## Material provided:
============================================================

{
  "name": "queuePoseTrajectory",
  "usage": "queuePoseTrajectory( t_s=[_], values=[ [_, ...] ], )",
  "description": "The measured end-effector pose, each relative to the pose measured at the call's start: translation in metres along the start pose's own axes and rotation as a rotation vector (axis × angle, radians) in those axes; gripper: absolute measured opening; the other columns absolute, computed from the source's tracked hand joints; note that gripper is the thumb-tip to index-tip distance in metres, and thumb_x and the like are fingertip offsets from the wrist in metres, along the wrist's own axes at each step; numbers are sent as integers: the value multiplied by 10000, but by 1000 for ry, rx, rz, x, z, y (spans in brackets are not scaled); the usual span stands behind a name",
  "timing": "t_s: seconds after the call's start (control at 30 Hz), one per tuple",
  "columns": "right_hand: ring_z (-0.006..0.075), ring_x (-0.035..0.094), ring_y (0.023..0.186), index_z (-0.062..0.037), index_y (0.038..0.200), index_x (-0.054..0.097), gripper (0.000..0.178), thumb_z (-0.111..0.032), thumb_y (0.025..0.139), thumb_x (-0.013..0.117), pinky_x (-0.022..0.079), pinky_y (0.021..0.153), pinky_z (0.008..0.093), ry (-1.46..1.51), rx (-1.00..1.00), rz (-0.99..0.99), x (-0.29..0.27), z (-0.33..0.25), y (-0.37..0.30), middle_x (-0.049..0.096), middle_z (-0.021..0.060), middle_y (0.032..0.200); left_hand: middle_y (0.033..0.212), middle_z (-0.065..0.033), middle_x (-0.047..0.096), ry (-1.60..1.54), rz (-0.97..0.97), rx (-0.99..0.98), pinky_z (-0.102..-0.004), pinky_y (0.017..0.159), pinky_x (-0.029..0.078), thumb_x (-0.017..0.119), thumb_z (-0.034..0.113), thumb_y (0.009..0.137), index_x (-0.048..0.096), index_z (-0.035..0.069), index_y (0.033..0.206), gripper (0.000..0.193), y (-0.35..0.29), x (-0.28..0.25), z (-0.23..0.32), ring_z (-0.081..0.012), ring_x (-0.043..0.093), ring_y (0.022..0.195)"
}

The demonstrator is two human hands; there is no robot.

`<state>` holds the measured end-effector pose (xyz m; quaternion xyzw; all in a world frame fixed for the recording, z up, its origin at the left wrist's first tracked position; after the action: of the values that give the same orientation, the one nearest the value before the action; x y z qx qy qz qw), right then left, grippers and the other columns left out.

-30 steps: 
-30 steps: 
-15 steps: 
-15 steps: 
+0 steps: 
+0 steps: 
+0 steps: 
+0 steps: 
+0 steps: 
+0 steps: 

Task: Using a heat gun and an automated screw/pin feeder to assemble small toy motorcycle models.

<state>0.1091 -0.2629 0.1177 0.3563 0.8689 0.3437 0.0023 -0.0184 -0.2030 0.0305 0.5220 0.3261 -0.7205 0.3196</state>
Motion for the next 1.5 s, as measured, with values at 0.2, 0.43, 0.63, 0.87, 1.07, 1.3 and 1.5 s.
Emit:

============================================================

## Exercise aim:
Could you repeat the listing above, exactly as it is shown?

## Expected output:
{
  "name": "queuePoseTrajectory",
  "usage": "queuePoseTrajectory( t_s=[_], values=[ [_, ...] ], )",
  "description": "The measured end-effector pose, each relative to the pose measured at the call's start: translation in metres along the start pose's own axes and rotation as a rotation vector (axis × angle, radians) in those axes; gripper: absolute measured opening; the other columns absolute, computed from the source's tracked hand joints; note that gripper is the thumb-tip to index-tip distance in metres, and thumb_x and the like are fingertip offsets from the wrist in metres, along the wrist's own axes at each step; numbers are sent as integers: the value multiplied by 10000, but by 1000 for ry, rx, rz, x, z, y (spans in brackets are not scaled); the usual span stands behind a name",
  "timing": "t_s: seconds after the call's start (control at 30 Hz), one per tuple",
  "columns": "right_hand: ring_z (-0.006..0.075), ring_x (-0.035..0.094), ring_y (0.023..0.186), index_z (-0.062..0.037), index_y (0.038..0.200), index_x (-0.054..0.097), gripper (0.000..0.178), thumb_z (-0.111..0.032), thumb_y (0.025..0.139), thumb_x (-0.013..0.117), pinky_x (-0.022..0.079), pinky_y (0.021..0.153), pinky_z (0.008..0.093), ry (-1.46..1.51), rx (-1.00..1.00), rz (-0.99..0.99), x (-0.29..0.27), z (-0.33..0.25), y (-0.37..0.30), middle_x (-0.049..0.096), middle_z (-0.021..0.060), middle_y (0.032..0.200); left_hand: middle_y (0.033..0.212), middle_z (-0.065..0.033), middle_x (-0.047..0.096), ry (-1.60..1.54), rz (-0.97..0.97), rx (-0.99..0.98), pinky_z (-0.102..-0.004), pinky_y (0.017..0.159), pinky_x (-0.029..0.078), thumb_x (-0.017..0.119), thumb_z (-0.034..0.113), thumb_y (0.009..0.137), index_x (-0.048..0.096), index_z (-0.035..0.069), index_y (0.033..0.206), gripper (0.000..0.193), y (-0.35..0.29), x (-0.28..0.25), z (-0.23..0.32), ring_z (-0.081..0.012), ring_x (-0.043..0.093), ring_y (0.022..0.195)"
}

The demonstrator is two human hands; there is no robot.

`<state>` holds the measured end-effector pose (xyz m; quaternion xyzw; all in a world frame fixed for the recording, z up, its origin at the left wrist's first tracked position; after the action: of the values that give the same orientation, the one nearest the value before the action; x y z qx qy qz qw), right then left, grippers and the other columns left out.

-30 steps: 
-30 steps: 
-15 steps: 
-15 steps: 
+0 steps: 
+0 steps: 
+0 steps: 
+0 steps: 
+0 steps: 
+0 steps: 

Task: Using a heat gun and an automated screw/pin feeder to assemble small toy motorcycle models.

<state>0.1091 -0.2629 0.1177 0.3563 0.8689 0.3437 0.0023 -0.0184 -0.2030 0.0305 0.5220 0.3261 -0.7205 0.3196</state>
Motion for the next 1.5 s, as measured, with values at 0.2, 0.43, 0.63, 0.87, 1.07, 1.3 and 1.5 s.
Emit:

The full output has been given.